Activity: The response should contain all of the data below, reproduced exactly, and no pictures.

○ ○ ○ ○ ○ ○ ○

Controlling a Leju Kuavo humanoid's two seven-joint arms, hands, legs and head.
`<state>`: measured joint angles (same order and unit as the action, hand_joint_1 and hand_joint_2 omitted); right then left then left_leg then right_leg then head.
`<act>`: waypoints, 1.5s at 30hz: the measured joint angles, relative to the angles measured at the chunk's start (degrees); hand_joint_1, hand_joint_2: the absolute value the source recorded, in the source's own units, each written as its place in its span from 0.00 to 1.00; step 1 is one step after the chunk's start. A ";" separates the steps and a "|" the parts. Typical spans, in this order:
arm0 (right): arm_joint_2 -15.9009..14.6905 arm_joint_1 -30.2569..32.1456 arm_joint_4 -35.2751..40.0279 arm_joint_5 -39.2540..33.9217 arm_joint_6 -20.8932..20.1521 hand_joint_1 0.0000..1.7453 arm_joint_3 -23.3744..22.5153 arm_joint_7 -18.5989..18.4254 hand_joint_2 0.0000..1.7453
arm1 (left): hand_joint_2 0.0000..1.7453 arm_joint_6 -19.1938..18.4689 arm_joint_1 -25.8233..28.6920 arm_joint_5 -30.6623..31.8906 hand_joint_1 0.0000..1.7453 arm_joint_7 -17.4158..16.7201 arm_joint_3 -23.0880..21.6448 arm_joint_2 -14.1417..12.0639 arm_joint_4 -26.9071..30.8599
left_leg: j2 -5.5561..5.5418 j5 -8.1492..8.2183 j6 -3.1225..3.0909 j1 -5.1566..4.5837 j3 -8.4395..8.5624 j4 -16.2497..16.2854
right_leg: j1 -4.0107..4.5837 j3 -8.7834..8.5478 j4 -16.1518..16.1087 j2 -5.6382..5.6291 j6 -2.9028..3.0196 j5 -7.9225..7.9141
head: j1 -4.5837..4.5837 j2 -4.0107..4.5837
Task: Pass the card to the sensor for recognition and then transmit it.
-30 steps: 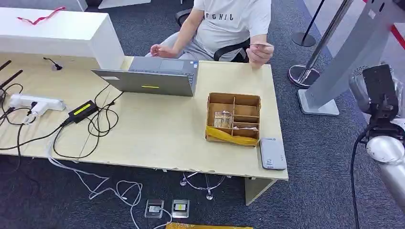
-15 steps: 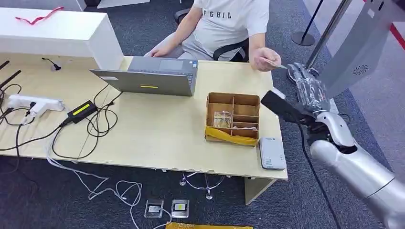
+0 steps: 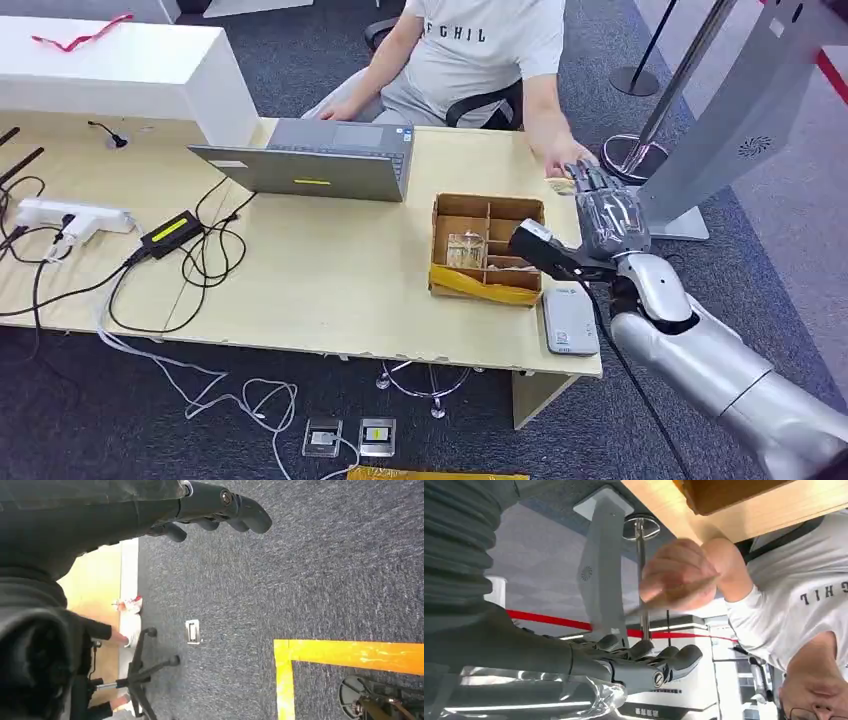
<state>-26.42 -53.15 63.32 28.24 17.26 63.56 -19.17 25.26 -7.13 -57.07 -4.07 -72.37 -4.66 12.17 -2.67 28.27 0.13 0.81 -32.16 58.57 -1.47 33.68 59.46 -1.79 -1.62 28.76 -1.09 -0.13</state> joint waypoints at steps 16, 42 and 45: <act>1.92 0.42 -4.72 5.14 4.05 0.00 -0.94 0.33 1.00 | 0.00 0.53 0.04 0.02 0.00 -0.07 -0.37 -0.02 0.02 | 0.06 0.00 0.01 0.00 0.00 0.00 | 0.00 0.00 0.00 -0.03 0.00 0.00 | 0.00 0.02; 1.88 3.64 -6.52 5.23 4.02 1.00 -2.73 -1.25 1.00 | 0.00 0.42 0.09 0.70 0.00 -0.07 -1.44 -0.15 0.04 | 0.20 0.01 0.01 0.00 0.03 0.01 | 0.00 0.05 0.00 -0.18 0.01 -0.01 | -0.02 0.02; 1.79 3.87 -6.52 5.23 4.00 1.00 -2.95 -1.25 1.00 | 0.00 0.44 0.09 0.70 0.00 -0.07 -1.44 -0.15 0.04 | 0.22 0.01 0.01 0.00 0.04 0.01 | 0.00 0.05 0.00 -0.19 0.01 -0.01 | 0.00 0.02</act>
<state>-24.63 -49.27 56.81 33.46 21.27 60.61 -20.41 25.70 -7.04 -56.37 -4.13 -73.81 -4.81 12.22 -2.46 28.28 0.14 0.81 -32.13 58.57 -1.47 33.73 59.46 -1.99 -1.61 28.74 -1.09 -0.11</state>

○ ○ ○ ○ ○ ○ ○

Answer to this task:
Controlling a Leju Kuavo humanoid's two seven-joint arms, hands, legs and head.
`<state>`: measured joint angles (same order and unit as the action, hand_joint_1 and hand_joint_2 omitted); right then left then left_leg then right_leg then head.
`<act>`: waypoints, 1.5s at 30hz: the measured joint angles, relative to the angles measured at the chunk's start (degrees); hand_joint_1, hand_joint_2: the absolute value the source recorded, in the source's own units, each written as its place in its span from 0.00 to 1.00; step 1 is one step after the chunk's start. A ";" separates the steps and a "|" the parts. Typical spans, in this order:
arm0 (right): arm_joint_2 -15.9009..14.6905 arm_joint_1 -30.2569..32.1456 arm_joint_4 -35.2751..40.0279 arm_joint_5 -39.2540..33.9217 arm_joint_6 -20.8932..20.1521 hand_joint_1 0.0000..1.7453 arm_joint_3 -23.3744..22.5153 arm_joint_7 -18.5989..18.4254 hand_joint_2 0.0000..1.7453
arm1 (left): hand_joint_2 0.0000..1.7453 arm_joint_6 -19.1938..18.4689 arm_joint_1 -25.8233..28.6920 arm_joint_5 -30.6623..31.8906 hand_joint_1 0.0000..1.7453 arm_joint_7 -17.4158..16.7201 arm_joint_3 -23.0880..21.6448 arm_joint_2 -14.1417..12.0639 arm_joint_4 -26.9071..30.8599
left_leg: j2 -5.5561..5.5418 j5 -8.1492..8.2183 j6 -3.1225..3.0909 j1 -5.1566..4.5837 j3 -8.4395..8.5624 j4 -16.2497..16.2854
right_leg: j1 -4.0107..4.5837 j3 -8.7834..8.5478 j4 -16.1518..16.1087 j2 -5.6382..5.6291 j6 -2.9028..3.0196 j5 -7.9225..7.9141
head: j1 -4.5837..4.5837 j2 -4.0107..4.5837
Task: Pass the card to the sensor for recognition and then transmit it.
-30 steps: 
-15 steps: 
+0 steps: 
<state>-26.42 -53.15 63.32 28.24 17.26 63.56 -19.17 25.26 -7.13 -57.07 -4.07 -72.37 -4.66 12.17 -2.67 28.27 0.13 0.81 -32.16 58.57 -1.47 33.68 59.46 -1.79 -1.62 28.76 -1.09 -0.13</state> joint waypoints at steps 16, 42 and 45: <act>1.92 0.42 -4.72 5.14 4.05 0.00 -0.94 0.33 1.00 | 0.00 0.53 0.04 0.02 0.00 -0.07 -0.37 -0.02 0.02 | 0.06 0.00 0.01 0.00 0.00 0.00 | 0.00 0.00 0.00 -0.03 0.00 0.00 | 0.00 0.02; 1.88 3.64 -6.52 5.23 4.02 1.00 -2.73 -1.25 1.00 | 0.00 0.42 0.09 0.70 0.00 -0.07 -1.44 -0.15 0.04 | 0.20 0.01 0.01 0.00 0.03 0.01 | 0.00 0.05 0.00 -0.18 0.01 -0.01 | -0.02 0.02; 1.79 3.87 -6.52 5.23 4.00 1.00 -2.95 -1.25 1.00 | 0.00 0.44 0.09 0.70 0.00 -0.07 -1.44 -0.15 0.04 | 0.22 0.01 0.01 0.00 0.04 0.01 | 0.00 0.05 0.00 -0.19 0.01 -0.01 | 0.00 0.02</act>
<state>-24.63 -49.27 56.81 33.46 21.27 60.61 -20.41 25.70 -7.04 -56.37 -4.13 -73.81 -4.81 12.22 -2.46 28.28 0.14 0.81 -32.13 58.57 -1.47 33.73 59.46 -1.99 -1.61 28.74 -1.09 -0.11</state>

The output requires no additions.